What the task asks: Retype the complete listing exactly as it appears.

Data block:

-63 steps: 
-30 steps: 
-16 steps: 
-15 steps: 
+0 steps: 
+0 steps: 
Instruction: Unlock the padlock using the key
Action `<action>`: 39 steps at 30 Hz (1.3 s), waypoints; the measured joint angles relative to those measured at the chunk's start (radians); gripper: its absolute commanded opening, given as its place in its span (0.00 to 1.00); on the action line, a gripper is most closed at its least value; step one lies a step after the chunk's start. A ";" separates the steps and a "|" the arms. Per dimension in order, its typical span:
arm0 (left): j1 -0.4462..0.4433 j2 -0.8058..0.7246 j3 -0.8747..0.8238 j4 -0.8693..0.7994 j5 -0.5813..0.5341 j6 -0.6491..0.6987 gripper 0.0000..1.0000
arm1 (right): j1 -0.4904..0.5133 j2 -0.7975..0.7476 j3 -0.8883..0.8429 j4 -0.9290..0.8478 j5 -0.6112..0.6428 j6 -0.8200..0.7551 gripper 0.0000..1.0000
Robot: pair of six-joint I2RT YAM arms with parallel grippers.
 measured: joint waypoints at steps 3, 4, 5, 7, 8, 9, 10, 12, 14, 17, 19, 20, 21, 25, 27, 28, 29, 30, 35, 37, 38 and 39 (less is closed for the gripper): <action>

Reply:
-63 steps: 
-30 steps: 
-16 steps: 
-15 steps: 
+0 steps: 
+0 steps: 
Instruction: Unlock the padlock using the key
Action `<action>`: 39 steps at 30 Hz (1.3 s), waypoints; the measured joint angles relative to those measured at the chunk's start (radians); gripper: its absolute commanded opening, given as its place in its span (0.00 to 1.00); on the action line, a gripper is most closed at its least value; step one lies a step after the chunk's start. A ";" separates the steps and a "|" the arms. Per dimension in order, its typical span:
arm0 (left): j1 -0.4462..0.4433 j2 -0.8058..0.7246 j3 -0.8747..0.8238 j4 -0.8693..0.7994 j5 -0.5813..0.5341 j6 -0.6491..0.6987 gripper 0.0000..1.0000
arm1 (right): j1 -0.4904..0.5133 j2 -0.7975..0.7476 j3 -0.8883..0.8429 j4 -0.9290..0.8478 j5 -0.6112..0.6428 j6 -0.8200..0.7551 gripper 0.0000..1.0000
Robot: pair of six-joint I2RT YAM arms with parallel grippers.
 measured: joint waypoints at steps 3, 4, 5, 7, 8, 9, 10, 12, 14, 17, 19, 20, 21, 25, 27, 28, 29, 30, 35, 37, 38 and 39 (less is closed for the gripper): <action>

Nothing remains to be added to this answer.